I finally put him back in the playpen, where he lay on his side again. I felt his distended belly and it was hot to the touch, as if he had been on a heating pad, but he had not.
He quieted down. He had stopped yelping. I decided that after a day being pumped full of formula and medicine and hydration and being given lots of body contact, maybe what he needed was to be left alone. So I covered up the play pen (to keep the cool breezes from coming in) and left him alone, not knowing what I would find when I got up in the morning.
I put together a video I'd been making throughout the day. A little weird, perhaps, but I wanted to be able to show Ashley what his symptoms were--and I guess I wanted to record whatever was going to happen, good or bad.

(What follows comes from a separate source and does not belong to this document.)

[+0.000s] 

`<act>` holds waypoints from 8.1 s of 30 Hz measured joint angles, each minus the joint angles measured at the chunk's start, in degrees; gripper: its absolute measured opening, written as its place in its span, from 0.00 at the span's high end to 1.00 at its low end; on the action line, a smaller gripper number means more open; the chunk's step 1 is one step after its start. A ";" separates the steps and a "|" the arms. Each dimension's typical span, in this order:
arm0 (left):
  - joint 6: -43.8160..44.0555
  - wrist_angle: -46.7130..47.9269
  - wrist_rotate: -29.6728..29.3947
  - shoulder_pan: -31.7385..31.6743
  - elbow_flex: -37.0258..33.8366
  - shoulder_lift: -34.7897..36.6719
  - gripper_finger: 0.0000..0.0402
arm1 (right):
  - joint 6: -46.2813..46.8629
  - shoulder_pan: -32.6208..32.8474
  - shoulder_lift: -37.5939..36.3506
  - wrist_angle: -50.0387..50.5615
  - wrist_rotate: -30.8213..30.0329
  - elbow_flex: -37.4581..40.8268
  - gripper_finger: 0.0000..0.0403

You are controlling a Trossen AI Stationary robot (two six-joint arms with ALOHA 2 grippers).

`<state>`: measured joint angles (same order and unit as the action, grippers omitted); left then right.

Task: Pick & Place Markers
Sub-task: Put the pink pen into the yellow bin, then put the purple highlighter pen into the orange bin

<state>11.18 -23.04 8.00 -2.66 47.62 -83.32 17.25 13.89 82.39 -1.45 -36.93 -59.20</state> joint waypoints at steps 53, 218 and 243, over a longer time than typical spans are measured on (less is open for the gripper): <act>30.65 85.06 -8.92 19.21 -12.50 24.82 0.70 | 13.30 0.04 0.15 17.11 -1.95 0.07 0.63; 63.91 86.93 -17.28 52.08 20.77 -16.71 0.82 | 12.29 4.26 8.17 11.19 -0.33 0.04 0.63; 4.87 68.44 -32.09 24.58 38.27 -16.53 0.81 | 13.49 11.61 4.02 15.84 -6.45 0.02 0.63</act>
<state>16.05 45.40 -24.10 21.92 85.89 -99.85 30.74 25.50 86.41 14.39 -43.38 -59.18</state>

Amazingly, when I woke up this morning, he was still alive. His stomach wasn't as distended and he wasn't crying. I fed him and he took in all the formula. But he's still straining, still in pain, still has labored breathing.
I never dreamed that I'd be so eager to see puppy poop...but if only he'd poop we'd both feel so much better.

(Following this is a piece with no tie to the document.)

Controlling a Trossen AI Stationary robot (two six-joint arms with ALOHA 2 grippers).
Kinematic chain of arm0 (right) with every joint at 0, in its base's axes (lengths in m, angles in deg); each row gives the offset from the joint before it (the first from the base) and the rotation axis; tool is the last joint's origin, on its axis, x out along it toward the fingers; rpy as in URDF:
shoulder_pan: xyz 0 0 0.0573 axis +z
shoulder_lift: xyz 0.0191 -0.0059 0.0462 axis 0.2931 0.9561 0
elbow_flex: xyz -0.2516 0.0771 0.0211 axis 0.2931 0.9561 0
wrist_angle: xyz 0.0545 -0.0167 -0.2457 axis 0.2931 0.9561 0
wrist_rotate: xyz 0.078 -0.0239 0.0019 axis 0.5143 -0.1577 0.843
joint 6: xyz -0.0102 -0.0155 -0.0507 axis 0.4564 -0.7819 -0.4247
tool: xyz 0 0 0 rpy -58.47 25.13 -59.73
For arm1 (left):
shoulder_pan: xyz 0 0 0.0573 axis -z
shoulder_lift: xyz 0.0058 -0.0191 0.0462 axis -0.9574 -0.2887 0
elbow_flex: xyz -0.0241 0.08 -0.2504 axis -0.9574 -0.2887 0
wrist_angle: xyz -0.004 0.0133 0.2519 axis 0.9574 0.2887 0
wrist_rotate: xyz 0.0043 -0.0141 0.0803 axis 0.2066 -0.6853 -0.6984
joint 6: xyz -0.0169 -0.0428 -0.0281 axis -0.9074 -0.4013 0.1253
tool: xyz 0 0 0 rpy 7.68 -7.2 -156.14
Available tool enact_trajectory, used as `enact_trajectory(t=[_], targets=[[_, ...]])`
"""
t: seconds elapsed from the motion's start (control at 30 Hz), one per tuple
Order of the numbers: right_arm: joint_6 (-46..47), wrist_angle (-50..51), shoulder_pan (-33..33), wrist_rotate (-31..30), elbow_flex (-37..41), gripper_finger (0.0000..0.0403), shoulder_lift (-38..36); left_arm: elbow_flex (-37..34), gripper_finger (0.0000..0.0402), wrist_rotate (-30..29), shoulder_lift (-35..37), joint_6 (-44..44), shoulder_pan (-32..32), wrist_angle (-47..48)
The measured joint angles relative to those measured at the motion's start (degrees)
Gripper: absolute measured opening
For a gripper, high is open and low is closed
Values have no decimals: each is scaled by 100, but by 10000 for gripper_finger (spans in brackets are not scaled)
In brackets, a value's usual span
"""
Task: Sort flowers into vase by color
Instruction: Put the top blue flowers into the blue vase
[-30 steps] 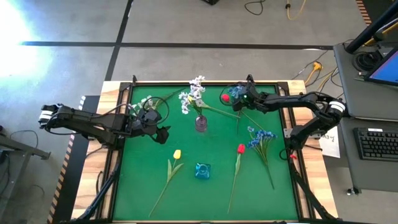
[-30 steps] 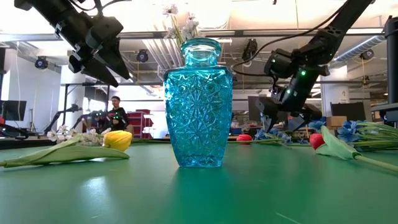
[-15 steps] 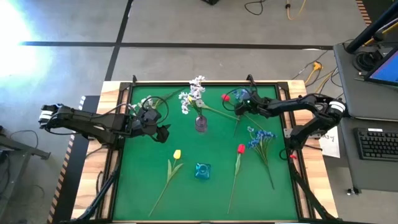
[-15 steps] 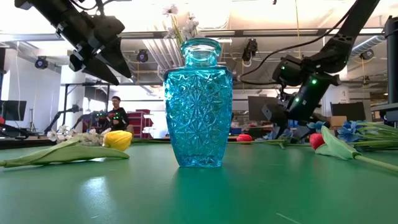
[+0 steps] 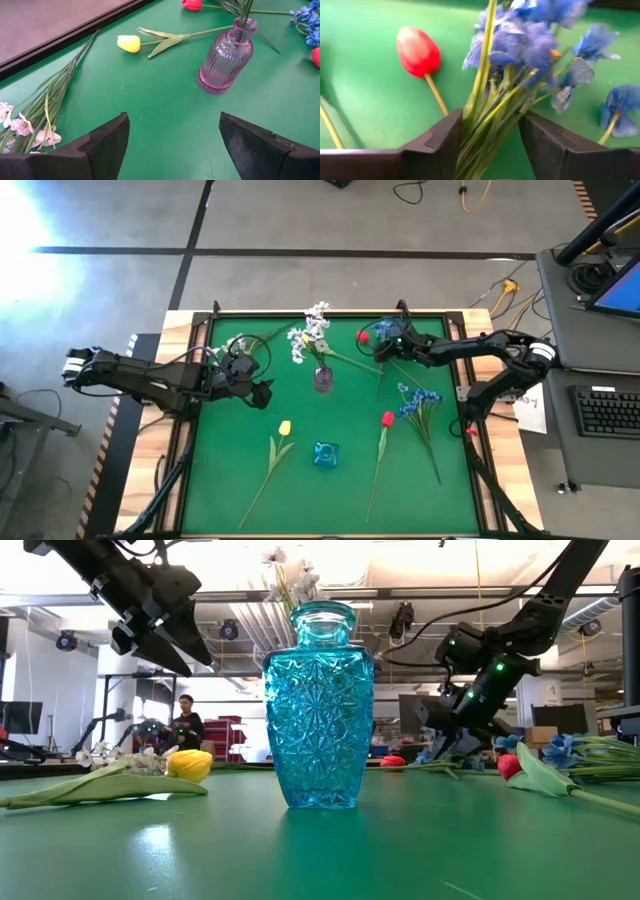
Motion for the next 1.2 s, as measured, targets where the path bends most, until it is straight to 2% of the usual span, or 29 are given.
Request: enact_trajectory(t=[0.27, 0.43, 0.7, 0.97, 1.07, 1.2], targets=[[0, -3, 2, -36, -23, 131, 0, 0, 295, 0, 0, -1, 1, 7], [135, 2, 2, -31, -23, 133, 0, 2, 295, 19, 7, 41, 1, 34], [266, 265, -7, 273, -126, 214, 0, 273, 295, 203, 72, 59, 9, 654], [520, 1845, -9, 434, -946, 304, 0, 297, 295, 204, 74, 150, 7, 881], [625, 2214, -9, 429, -1178, 322, 39, 297, 295, 204, 74, 147, 7, 913], [748, 2152, -9, 426, -1227, 330, 255, 297, 295, 192, 74, 155, 7, 918]])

Ashley went to the vet's and got a syringe and tubing so I could give him an enema (my skills continue to increase). Instructions say I should see results "almost immediately," but it took a good hour. The amount produced was impressive and I thought he would feel much better afterwards, but he is still straining and not wanting to eat. He gets weaker all the time.
We are going to Santa Barbara tomorrow and the plan is to take Elmer (and a bag of medicines and "paraphernalia") with us (leaving Sheila and Kimba home with a sitter). I'm not sure how this latest turn of events is going to complicate things.
I don't know if this will be a one-way, or a round-trip for Elmer. Poor little guy.
At about 4 p.m. I knew Elmer was dying and I called and begged Ashley to please come and have him put to sleep. I couldn't stand his being in pain. He'd started crying about half an hour before and when I tried to feed him, the formula just came out his nose. This was definitely the end, and why make him go through it, if we could humanely end his life.
She said she'd be right there. I put him in my lap and his breathing got more and more shallow. Then he gave a big lurch and a giant poop came out. I felt for his heart and couldn't feel anything, but he kept twitching like he was having a seizure. He peed all over me, then strained again with his bowel. It must have been an automatic nerve reaction because there was no heart beat at all. Even his fur felt different. Ashley came about 3 minutes after he died and she's taken him off to bury, and I'm sitting here sobbing. I've known for 2 days he wasn't going to make it, but there was still that piece of me that held on to hope.